Bildik öyküdür, Nasreddin Hoca, bakmış ki arpa saman yazı getirmeyecek. Eşeğin arpasını her gün biraz kısmaya başlamış. Kısa kısa hayvancağızın yemi günlük bir avuç arpa olmuş. Bir gün ahıra girdiğinde eşeğin öldüğünü gören Hoca "yazık oldu" demiş, "tam açlığa alışacakken..."
Müşterinin "velinimet" olduğu çağlar çoktan tarih oldu. Şimdi "müşteri kraldır" sloganı moda. Ama buradaki "kral" kelimesine takılmayın zira kurnazlığı "maharet" zannedenler tarafından "eşek" muamelesi görüyoruz.

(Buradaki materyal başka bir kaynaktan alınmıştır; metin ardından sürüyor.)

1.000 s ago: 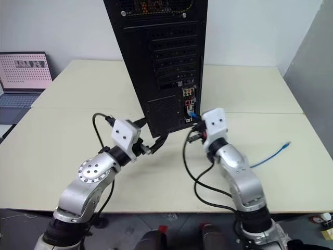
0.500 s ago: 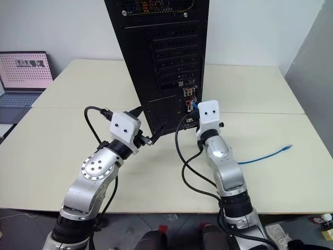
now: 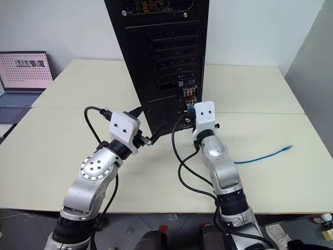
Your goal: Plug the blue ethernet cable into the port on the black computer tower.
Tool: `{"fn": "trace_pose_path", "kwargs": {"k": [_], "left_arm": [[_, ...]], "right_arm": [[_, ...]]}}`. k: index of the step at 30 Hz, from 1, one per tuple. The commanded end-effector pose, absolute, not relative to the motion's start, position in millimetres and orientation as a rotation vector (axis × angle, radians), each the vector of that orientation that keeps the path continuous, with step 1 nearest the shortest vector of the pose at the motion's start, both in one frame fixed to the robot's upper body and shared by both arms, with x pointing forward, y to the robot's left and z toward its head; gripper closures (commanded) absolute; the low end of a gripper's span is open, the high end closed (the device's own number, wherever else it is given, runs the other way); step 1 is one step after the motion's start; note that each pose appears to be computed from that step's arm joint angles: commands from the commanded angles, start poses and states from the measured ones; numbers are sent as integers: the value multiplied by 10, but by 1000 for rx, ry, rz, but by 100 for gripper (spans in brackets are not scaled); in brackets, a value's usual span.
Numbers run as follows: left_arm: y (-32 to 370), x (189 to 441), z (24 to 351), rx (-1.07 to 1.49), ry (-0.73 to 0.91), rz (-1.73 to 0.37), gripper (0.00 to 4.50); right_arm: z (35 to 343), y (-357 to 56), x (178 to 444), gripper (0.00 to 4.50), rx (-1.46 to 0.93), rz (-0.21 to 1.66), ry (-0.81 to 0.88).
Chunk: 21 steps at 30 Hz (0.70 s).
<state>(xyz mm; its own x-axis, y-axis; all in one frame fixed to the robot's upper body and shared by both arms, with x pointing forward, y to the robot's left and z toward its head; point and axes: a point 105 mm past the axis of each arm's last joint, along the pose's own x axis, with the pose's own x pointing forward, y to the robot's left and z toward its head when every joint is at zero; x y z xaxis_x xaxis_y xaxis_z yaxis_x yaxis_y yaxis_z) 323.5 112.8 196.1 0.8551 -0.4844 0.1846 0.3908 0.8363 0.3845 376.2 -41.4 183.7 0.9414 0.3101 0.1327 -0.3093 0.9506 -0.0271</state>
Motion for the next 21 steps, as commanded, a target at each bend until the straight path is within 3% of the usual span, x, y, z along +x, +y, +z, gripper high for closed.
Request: {"fn": "trace_pose_path", "kwargs": {"k": [1,21], "left_arm": [[1172,3216,2044,345,-313,-450,44],[1183,3224,2031,356,-311,-444,44]], "right_arm": [[2029,-371,3758,450,-1,326,-206],[2046,-432,3847,450,-17,287,-217]]}}
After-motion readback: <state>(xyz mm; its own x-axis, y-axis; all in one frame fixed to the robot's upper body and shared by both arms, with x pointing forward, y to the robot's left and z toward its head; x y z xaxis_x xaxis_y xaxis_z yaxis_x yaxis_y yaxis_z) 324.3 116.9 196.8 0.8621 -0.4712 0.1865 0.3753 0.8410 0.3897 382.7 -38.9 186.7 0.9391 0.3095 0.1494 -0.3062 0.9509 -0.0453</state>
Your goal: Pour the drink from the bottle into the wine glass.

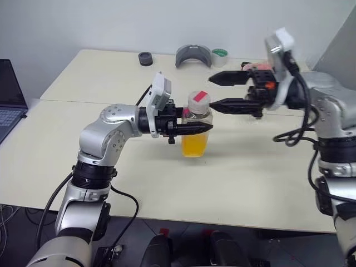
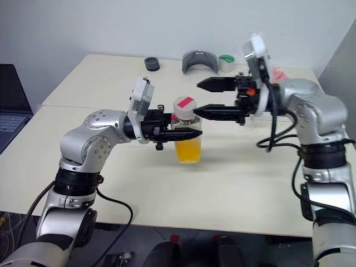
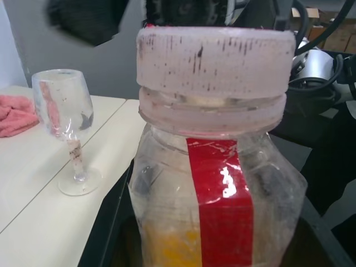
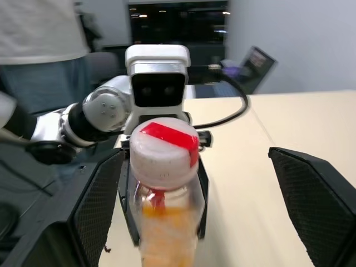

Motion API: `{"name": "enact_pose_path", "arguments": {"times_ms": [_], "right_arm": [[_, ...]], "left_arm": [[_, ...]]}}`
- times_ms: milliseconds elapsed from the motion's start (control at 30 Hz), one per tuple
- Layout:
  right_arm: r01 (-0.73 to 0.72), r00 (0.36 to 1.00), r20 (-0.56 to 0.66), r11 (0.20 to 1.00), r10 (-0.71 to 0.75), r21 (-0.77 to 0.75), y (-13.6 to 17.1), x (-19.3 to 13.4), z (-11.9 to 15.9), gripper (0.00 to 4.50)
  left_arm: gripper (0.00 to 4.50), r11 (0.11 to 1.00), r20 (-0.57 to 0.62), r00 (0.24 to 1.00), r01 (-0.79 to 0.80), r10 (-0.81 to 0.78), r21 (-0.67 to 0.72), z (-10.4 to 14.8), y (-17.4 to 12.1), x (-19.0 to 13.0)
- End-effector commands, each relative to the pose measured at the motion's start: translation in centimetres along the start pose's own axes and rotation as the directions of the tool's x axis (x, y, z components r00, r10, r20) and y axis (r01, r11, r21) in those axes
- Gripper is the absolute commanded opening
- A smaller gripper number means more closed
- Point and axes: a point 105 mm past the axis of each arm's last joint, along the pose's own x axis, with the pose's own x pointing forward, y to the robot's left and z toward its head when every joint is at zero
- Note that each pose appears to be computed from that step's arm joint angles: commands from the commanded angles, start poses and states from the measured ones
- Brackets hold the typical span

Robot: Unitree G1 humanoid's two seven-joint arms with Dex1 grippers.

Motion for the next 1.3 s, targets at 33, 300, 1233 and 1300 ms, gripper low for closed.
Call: {"name": "enact_pose_path", "arguments": {"times_ms": [33,300,1233,1300], "right_arm": [[0.154,0.987,0.053,0.985,-0.15,-0.078,1.9,0.2,2.5,4.49],[0.495,0.862,0.158,0.867,-0.482,-0.052,3.0,2.0,3.0,4.49],[0.563,0.825,0.069,0.827,-0.561,0.001,2.3,2.6,0.1,4.49],[0.563,0.825,0.066,0.826,-0.562,0.0,2.2,2.4,0.0,4.49]], "left_arm": [[1.79,0.998,0.033,0.999,0.01,-0.012,0.063,1.2,0.0,0.2],[1.79,0.997,0.04,0.999,0.015,-0.018,0.073,1.1,0.6,0.5],[1.79,0.996,0.04,0.999,0.03,-0.033,0.084,1.4,0.8,0.9],[1.79,0.996,0.042,0.999,0.029,-0.033,0.083,1.4,0.7,0.9]]}}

Evime yakın diye mutfağım olarak kullandığım bir zincir restoran vardı. Sevdiğim ana yemeğin fiyatını neredeyse her ay artırdı, durdu. Bir gün de tabağın içindeki patatesi çıkardı, "ilave ücret" ile satmaya başladı.
Sordum; "neden?" diye... "Bu bizim şirket politikamız" cevabını aldım. Tepkimi "benim de müşteri politikam bana tuzak kuran restoranlarda yemek yemeyi reddetmektir" diyerek bir daha gitmedim.
Önceki gün o adreste başka bir restoranın açıldığını gördüm. Kapanmış; küstürdüğü müşterileri, teker teker ayağını kesmiş... Her gün arpası kısılan eşeğin "açlığa alışması" bu kadar oluyor işte.
Şimdi bazı restoranların kurnaz patronları, müşteriyi "zorunlu bahşiş" üzerinden soymaya başladı. Bunun cezası yok sanıyorlar. Turistik işletmelerde daha yaygın... Nasılsa bir gelen, bir daha gelmese de olur mantığındalar...
Bu kurnaz tutum, sürdürülebilir değildir. Uzungöl'de, Ayder'de, Urfa'da olsun, en fiyakalı marka restoranda olsun, kurnazlığın cezası, bir sabah o müşteriyi kaybetmek olacaktır. Hem de sonsuza dek...
Zira "kralsın" diyerek kandırdığın müşteriyi "eşek" yerine koyup arpalarsan, müşterinden de hakkını gasp ettiğin garsonundan da olursun.